Here’s a rarity for me: two reviews in one post! Both of these books are from the Opinionated London Guides series from Hoxton Mini Press.
An Opinionated Guide to London Museums, by Emmy Watts
Emmy Watts’ An Opinionated Guide to London Museums is a pretty well-designed little volume. There’s a map in the front with the numbers of the various museums on it, and each museum gets a page with a little description/commentary, and sometimes some extra images to pretty it up or further illustrate the kind of cluttered miscellany that you’ll find there.
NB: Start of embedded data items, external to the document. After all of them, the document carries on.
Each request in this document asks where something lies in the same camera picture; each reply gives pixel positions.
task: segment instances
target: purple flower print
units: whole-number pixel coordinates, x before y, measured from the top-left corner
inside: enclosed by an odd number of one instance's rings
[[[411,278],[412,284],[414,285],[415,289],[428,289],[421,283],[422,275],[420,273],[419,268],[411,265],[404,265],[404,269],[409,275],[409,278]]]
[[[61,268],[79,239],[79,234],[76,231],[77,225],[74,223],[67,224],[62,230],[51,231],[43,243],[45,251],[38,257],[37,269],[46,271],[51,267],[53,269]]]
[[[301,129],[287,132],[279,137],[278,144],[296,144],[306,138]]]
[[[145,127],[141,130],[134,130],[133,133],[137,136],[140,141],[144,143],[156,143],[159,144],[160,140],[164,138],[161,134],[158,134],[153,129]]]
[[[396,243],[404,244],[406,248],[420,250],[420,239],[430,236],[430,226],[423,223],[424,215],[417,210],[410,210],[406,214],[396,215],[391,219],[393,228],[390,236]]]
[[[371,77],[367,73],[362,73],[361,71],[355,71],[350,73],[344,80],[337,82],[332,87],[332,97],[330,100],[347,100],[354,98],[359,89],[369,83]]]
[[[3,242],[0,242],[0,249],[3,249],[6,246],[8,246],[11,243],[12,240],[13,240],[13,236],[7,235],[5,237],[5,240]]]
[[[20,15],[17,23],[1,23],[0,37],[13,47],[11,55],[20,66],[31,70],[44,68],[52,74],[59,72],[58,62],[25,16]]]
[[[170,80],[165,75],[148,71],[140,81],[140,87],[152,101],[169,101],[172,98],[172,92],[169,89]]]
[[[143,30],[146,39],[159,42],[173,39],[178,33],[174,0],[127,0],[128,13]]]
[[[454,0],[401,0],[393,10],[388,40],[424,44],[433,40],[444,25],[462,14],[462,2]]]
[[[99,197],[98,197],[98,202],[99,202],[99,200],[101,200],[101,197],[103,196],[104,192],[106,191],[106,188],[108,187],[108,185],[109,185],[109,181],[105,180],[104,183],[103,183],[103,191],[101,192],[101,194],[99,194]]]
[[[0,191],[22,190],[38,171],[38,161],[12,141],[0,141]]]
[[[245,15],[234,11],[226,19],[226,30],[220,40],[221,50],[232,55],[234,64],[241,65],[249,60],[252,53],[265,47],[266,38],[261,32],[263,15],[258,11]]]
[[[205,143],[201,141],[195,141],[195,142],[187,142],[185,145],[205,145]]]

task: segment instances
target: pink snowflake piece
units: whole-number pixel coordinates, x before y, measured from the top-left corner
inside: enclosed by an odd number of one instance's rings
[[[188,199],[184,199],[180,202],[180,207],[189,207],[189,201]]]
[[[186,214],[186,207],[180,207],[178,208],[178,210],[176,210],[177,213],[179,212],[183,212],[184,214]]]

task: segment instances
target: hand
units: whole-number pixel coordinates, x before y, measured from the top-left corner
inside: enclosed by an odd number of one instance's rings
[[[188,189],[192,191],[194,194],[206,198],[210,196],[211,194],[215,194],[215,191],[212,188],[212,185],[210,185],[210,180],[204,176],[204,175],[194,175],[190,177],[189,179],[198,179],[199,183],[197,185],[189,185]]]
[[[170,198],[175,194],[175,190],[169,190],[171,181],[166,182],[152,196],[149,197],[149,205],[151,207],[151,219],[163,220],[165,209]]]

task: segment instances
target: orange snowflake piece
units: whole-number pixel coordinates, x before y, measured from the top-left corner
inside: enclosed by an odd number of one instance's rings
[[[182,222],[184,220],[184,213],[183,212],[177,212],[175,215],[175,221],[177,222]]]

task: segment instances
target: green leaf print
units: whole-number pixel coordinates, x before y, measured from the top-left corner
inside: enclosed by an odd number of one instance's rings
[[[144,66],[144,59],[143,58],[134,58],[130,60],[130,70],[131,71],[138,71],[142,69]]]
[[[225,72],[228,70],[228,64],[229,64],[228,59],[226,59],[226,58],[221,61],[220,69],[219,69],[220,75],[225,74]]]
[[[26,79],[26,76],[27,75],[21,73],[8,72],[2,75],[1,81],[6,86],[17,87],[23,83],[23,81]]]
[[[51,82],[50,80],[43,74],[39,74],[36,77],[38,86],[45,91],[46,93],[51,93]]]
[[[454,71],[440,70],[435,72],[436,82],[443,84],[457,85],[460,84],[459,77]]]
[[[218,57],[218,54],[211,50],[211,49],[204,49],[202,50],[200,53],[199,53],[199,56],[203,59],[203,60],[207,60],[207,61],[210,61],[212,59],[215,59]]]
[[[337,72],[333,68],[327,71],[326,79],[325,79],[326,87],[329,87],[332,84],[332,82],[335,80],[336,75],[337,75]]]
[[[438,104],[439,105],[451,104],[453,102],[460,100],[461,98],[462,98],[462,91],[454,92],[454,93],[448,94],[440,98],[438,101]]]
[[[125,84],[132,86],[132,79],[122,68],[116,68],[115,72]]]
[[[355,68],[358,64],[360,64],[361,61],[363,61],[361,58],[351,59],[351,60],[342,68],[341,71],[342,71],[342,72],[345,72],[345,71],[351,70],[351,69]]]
It’s a little heavy on things that’re worth the visit for the architecture/art, which doesn’t interest me — but that’s the point of an opinionated guide, once you get the drift of the person’s opinions. For those looking for family-friendly (kid-friendly, it means) trips, this book also tends to note how good the museum is on that front.
I found one or two museums I didn’t know about that I want to visit, and was reminded of others, so I think it has served its purpose.
Rating: 4/5 (“really liked it”)
An Opinionated Guide to London Bookshops, by Sonya Barber & James Manning
Like the other book in this series I’ve read, An Opinionated Guide to London Bookshops is a good travel guide if you’re interested in the topic — which it will surprise no one to hear I am. (If you are shocked, why are you here?) This one’s written by a couple, Sonya Barber and James Manning, and tends to note whether there are kid sections.
There’s a fair spread of political bookshops and bookshops for art and coffee table books, even one for cookbooks and another for all types of graphic novels and manga, but it feels weird that it’ll mention something as mainstream as Waterstones Piccadilly and not the Forbidden Planet International which is pretty good for SF/F stuff as well as comics. To judge from this book there are few genre specialist bookshops, and a quick search does seem to back that up, but in that light it seems especially weird to skip Forbidden Planet.
Also, I’m sorry, but organising by vague themes or by country is not a draw for me, yikes. By country the book is set in? By country the author comes from? What if the author’s a dual national? What if the book is set in several different countries? How do you find books by themes like “wanderlust”? It’s fine for browsing, but less so when you know what you want, including when you know you want some new SF/F or non-fiction and it’s all mingled together. I hate this trend.
Anyway, curmudgeon moment over. It’s a reasonably helpful volume, and of course constrained by what’s actually available in London, but man it seems weird if there are really no shops specialising in crime fiction or sci-fi (Forbidden Planet aside) in London?!
Like the museums guide, it has a map with the numbers on it, which helps in planning a trip.